With the throw of one brick, the state of the countries social landscape would be permanently changed forever. On June 28th, 1969, the Stonewall Inn was raided by undercover police officers looking to arrest patron simply for being themselves.
In the current political climate, it is necessary for those around the world to remember those who fought for the right to be themselves. Too often people forget that without vocal demonstrations, many movements and issues are forgotten about. It takes action by those who are closest to the issue, and open minds and hearts of those who are willing to listen.
June 28th, a night of violence and defiance against authority over half a century ago, should forever be known as International Equality Day. Those who rioted at the Stonewall Inn so many years ago represent the very populations and groups that continue to fight for many rights and freedoms for the smallest and voiceless minorities in our civilization.

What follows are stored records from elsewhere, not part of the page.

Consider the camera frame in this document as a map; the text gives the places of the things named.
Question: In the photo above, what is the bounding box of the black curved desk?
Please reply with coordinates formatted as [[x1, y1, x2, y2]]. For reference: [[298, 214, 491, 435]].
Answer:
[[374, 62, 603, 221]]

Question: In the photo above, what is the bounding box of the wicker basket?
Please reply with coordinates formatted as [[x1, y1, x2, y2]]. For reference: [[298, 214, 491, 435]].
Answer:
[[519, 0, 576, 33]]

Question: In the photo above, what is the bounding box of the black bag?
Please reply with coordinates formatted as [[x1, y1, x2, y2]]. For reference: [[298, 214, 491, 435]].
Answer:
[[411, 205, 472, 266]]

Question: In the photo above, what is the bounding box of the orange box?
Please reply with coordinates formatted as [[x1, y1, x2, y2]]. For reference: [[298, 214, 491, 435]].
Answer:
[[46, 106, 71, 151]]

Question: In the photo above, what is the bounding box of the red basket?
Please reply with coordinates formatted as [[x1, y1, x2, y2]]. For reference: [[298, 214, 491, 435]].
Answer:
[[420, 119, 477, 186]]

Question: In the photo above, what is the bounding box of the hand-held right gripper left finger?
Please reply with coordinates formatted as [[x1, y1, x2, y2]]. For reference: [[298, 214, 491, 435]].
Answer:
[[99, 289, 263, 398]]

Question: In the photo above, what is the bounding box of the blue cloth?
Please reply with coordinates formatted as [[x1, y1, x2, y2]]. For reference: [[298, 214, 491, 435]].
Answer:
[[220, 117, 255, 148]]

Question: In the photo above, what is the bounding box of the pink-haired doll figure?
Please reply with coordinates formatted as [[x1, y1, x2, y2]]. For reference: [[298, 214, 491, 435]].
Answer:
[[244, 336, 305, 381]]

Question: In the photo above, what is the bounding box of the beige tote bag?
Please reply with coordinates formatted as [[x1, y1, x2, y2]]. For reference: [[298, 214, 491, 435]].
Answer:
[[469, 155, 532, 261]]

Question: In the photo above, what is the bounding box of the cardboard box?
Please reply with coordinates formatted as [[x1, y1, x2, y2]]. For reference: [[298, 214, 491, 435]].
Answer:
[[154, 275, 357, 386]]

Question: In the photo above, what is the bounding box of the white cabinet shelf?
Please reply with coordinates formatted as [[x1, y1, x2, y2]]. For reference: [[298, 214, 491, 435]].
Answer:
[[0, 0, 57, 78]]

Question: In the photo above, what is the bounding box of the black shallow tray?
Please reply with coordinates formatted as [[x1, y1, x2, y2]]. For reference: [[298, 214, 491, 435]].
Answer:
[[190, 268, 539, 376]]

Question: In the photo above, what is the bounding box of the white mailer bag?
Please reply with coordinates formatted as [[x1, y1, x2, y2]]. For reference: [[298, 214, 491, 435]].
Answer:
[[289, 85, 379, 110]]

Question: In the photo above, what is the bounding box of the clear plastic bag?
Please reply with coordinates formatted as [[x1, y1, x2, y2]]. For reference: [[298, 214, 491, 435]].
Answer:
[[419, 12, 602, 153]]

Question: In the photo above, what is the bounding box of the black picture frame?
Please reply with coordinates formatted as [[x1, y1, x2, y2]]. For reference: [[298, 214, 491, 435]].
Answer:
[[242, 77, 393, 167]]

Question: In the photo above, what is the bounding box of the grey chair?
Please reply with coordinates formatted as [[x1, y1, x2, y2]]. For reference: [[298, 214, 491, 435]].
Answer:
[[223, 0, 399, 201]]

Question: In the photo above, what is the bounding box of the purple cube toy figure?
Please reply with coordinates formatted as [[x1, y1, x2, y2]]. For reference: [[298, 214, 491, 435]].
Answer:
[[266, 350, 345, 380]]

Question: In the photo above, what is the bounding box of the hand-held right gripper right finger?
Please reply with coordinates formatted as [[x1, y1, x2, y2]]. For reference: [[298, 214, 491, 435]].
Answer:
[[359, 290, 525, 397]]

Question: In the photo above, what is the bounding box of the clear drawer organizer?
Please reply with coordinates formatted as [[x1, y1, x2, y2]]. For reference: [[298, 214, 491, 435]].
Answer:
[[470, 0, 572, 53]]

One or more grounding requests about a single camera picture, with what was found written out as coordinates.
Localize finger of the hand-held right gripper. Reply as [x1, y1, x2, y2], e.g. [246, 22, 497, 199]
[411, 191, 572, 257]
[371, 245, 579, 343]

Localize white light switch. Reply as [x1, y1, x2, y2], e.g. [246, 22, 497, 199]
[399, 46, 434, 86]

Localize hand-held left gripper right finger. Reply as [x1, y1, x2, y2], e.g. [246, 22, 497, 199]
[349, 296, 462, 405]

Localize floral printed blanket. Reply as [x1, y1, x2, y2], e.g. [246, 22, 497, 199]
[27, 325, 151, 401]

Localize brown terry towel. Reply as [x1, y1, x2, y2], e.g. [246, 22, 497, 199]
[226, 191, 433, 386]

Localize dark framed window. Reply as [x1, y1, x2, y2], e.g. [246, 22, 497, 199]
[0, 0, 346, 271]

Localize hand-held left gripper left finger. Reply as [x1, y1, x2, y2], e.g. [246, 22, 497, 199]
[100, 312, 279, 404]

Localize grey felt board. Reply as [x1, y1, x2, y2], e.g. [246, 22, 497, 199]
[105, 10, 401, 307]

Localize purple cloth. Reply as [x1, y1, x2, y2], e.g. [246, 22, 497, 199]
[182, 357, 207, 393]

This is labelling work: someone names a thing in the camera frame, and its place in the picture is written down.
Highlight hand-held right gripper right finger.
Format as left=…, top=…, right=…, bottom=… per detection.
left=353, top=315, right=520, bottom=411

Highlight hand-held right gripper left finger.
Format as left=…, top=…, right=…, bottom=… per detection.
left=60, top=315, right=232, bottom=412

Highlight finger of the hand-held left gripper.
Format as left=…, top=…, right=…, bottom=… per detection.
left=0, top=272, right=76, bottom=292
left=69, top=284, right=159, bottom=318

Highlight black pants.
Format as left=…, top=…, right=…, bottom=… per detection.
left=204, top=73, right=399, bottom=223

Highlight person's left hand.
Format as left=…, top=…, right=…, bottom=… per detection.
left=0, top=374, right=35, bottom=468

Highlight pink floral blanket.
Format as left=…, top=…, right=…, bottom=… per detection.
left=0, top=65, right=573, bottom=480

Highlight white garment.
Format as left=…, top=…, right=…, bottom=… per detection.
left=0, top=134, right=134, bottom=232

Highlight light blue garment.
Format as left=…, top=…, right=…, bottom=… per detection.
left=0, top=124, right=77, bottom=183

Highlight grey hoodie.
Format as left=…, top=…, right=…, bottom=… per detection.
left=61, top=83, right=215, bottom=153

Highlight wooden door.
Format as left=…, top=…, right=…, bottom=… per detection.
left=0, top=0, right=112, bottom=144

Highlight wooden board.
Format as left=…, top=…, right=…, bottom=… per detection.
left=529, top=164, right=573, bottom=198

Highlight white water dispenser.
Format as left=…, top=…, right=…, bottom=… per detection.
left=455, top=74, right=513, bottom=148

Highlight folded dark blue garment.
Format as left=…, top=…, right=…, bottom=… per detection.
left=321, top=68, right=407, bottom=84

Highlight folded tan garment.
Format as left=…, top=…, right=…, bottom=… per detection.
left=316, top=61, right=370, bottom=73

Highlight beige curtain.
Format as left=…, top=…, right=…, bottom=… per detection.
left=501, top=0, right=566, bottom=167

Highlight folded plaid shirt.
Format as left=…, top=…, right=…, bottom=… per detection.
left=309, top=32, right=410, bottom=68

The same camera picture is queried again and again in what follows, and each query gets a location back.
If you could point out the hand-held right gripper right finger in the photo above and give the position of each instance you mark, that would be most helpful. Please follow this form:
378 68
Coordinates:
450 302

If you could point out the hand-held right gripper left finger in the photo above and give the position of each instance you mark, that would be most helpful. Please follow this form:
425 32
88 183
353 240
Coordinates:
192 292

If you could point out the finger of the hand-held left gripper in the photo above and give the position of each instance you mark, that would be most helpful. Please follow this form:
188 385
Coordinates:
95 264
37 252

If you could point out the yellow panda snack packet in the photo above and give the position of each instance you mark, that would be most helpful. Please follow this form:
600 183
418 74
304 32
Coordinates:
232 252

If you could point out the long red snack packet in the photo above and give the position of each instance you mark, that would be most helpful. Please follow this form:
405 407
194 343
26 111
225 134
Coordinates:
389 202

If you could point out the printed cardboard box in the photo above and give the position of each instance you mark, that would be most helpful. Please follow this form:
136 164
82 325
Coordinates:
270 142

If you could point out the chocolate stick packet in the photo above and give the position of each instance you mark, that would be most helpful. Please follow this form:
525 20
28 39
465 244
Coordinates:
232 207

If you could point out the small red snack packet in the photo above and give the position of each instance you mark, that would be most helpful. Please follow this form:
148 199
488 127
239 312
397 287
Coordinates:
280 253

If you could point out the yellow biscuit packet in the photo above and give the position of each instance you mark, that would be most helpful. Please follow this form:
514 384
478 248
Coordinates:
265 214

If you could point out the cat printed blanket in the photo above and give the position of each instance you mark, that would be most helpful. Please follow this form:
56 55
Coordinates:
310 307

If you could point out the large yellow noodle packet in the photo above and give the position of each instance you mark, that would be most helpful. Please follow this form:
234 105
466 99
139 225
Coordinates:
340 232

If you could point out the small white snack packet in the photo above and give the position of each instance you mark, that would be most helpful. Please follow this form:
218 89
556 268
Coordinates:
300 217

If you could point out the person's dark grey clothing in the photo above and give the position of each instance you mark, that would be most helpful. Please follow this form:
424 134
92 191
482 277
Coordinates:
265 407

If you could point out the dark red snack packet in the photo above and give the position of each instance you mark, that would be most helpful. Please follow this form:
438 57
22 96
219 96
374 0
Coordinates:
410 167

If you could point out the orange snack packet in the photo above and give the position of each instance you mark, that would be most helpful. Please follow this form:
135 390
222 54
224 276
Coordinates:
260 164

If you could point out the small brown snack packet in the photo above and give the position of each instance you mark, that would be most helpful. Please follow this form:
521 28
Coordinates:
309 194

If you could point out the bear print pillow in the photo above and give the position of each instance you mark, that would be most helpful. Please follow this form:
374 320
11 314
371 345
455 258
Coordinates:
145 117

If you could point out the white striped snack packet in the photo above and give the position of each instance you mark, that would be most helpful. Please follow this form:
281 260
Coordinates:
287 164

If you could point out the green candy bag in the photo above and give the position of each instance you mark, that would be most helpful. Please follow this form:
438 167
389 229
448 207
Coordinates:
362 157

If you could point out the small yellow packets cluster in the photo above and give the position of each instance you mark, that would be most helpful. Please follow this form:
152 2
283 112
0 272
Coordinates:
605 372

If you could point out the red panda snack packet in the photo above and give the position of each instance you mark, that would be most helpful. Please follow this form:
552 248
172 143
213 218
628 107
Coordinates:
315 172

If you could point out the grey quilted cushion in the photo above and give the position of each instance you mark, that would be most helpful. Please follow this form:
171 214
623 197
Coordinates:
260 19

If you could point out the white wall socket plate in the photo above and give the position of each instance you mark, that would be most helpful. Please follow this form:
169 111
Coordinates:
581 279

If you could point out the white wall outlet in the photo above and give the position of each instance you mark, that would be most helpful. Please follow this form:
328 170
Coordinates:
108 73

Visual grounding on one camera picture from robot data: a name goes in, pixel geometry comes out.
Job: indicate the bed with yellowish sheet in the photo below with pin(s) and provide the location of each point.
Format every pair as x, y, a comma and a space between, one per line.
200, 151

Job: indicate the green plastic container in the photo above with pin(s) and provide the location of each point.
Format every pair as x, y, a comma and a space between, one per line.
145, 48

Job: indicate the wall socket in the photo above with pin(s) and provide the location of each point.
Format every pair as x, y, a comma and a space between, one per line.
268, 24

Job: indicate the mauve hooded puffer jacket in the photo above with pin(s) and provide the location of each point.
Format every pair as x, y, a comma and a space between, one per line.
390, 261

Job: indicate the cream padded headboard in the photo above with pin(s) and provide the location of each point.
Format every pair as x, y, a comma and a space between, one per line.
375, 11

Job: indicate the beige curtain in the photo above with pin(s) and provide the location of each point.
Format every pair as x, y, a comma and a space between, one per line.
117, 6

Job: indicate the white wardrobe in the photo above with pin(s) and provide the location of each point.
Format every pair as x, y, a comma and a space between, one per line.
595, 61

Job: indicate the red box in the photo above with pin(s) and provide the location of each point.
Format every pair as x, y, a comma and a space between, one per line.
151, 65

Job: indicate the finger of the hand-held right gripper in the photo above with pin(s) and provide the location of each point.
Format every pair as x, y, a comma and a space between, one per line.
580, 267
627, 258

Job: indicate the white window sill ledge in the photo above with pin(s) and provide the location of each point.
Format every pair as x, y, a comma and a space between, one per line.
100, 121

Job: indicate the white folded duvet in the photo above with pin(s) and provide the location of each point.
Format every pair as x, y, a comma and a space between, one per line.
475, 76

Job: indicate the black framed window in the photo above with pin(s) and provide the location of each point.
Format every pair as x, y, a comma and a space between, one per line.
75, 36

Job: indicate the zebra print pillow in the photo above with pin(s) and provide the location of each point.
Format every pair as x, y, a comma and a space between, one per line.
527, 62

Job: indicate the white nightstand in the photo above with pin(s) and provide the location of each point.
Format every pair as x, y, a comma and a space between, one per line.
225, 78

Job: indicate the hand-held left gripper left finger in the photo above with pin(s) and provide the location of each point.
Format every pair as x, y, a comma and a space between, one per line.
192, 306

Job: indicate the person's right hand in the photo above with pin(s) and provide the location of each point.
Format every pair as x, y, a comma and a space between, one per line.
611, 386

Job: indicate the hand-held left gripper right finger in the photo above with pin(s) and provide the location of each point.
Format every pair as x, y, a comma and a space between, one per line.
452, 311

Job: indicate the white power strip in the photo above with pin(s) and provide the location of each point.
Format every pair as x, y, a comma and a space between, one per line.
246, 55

On International Equality Day, we would be reminded that oppression and suffering can sometimes be sanctioned by the same states that claim to fight for the rights of all, but truly represent the voices of the few. Movements all throughout the country and the world could bring attention to a large amount of issues, from world hunger, to political oppression, to the genocide that occurs in many first world nations, unacknowledged by many of those privileged enough not to know, or care.
On International Equality Day, everyone would look to those on the outskirts of society, and ask themselves "What can I do to help these people live a better life." On International Equality Day, instead of talking over those who need to talk louder to be heard, people would listen and follow those who need help. On International Equality Day, people are reminded that while we are one human race, we have our own individualized issues that need to be addressed just as they occur, individually.